There are lots more on our website...and one of each lamb born this year


----------



## wynedot55 (Jun 30, 2009)

thats a cute lil lamb.


----------



## sunnygoats (Jul 4, 2009)

Here is a pic of one of our sheep just before shearing. Her name is Freckles.


----------



## justusnak (Jul 4, 2009)

Freckles is beautifull!!! Is she a Shetland? 
We got another little Shetland Ewe. She is just about 3 months old..and very tiny. She was rejected from her mother, and hand raised. Thier vet said she would never make it.....so here is Mary..the tiny lamb.




The lady I got her from is the one I got all the others from as well...she told Mary she was going to the farm of misfits! LOL
Here is a pic for size comparison...she is tiny.




I think she will be BEAUTIFULL when she grows.
unfortunately, being hand raised...and never being around other sheep...she thinks she is part human, and TERRIFIED of the other sheep.


----------



## wynedot55 (Jul 5, 2009)

thats a cute lil lamb.


----------



## Beekissed (Jul 5, 2009)

Two Katahdin/St. Croix ewe weanlings.  The spotted one is the runt of triplets, so she is very small.  

Black Betty and Ugly Betty:  







[/img]


----------



## justusnak (Jul 8, 2009)

Bee, I will never get tired of looking at pics of your sheep. BEAUTIFULL!!! They look like miniature cows!


----------



## danielle82 (Jul 9, 2009)

here is a picture of my son and our California Red we bottle fed, named  "Cinnamon"
Sweet Sweet Sheep


----------



## wynedot55 (Jul 9, 2009)

now that pic is too cute.


----------



## Beekissed (Jul 9, 2009)

justusnak said:
			
		

> Bee, I will never get tired of looking at pics of your sheep. BEAUTIFULL!!! They look like miniature cows!


Thanks!  I can't seem to convince folks around here that they are sheep......they keep calling them goats.  This is the land of the New Hampshire sheep and you can't tell 'em anything else is a sheep!


----------



## justusnak (Jul 9, 2009)

I get the SAME thing here Bee. EVERYONE calls em goats!  Funny how defencive I can get when someone says...good looking goats ya got there.


----------



## Beekissed (Jul 9, 2009)

Me too.....imagine them classifying me as a _goat_ person! <SNIFF!> :/


----------



## Farmer Kitty (Jul 9, 2009)

They look like sheep to me! And nice looking ones too!


----------



## justusnak (Jul 9, 2009)

Same here BEe, Not that I have anything against goats...other than the smell of a Billy..  But I sure do LOVE goats milk.  AND goats milk cheese....which I will be makeing tomorrow. I got a gallon of milk, for 4 dozen eggs. Good swap I think!


----------



## big brown horse (Jul 20, 2009)

This is Dolly my "border Cheviot" sheep.  I have a katahdin named Dorothy that I will post next time...running out of time...getting "that look" you know!!


----------



## justusnak (Jul 20, 2009)

Hi BBH...what a pretty lamb!


----------



## big brown horse (Jul 20, 2009)

Hi justasnak!!

Thank you!  She has stolen my heart...greedy munchy little beast!!


----------



## justusnak (Jul 21, 2009)

big brown horse said:
			
		

> Hi justasnak!!
> 
> Thank you!  She has stolen my heart...greedy munchy little beast!!
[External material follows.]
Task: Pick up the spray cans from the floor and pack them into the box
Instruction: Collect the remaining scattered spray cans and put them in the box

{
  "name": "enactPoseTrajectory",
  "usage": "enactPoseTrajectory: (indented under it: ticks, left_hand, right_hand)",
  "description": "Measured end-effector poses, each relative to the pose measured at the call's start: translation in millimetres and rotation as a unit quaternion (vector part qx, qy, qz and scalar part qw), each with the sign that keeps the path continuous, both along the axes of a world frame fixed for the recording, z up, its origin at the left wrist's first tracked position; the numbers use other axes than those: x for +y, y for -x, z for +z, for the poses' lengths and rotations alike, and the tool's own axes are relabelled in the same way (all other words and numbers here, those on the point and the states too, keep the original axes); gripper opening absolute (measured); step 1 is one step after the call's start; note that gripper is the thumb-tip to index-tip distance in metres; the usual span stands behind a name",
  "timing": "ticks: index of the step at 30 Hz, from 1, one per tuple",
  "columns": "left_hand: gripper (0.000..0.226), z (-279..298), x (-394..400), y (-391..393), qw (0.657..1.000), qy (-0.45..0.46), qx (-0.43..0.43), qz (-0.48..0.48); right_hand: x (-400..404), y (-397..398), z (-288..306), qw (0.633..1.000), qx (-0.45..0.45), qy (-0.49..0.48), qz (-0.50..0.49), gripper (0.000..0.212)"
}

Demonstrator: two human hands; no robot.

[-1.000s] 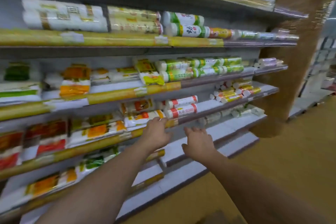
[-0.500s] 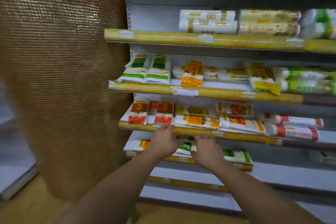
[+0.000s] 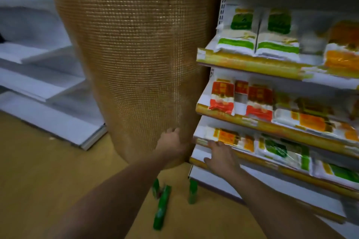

Oh, I have a "greedy, munchy little beast" as well. Her name is Nelly. She will literally RUN from feeder to feeder in the morning, trying to get the most of it all! She is a little porker as well. LOL


----------



## big brown horse (Jul 21, 2009)

Hi justusnak,  Nelly sounds like Dolly!!!

This is Jane (Jane Doe, she was a stray) our St. Bernard, she puts the "Saint" in St. Bernard, the most wonderful dog in the world!!!!

Anyway, she keeps an eye out for my sheep Dolly and Dorothy who are also pictured below.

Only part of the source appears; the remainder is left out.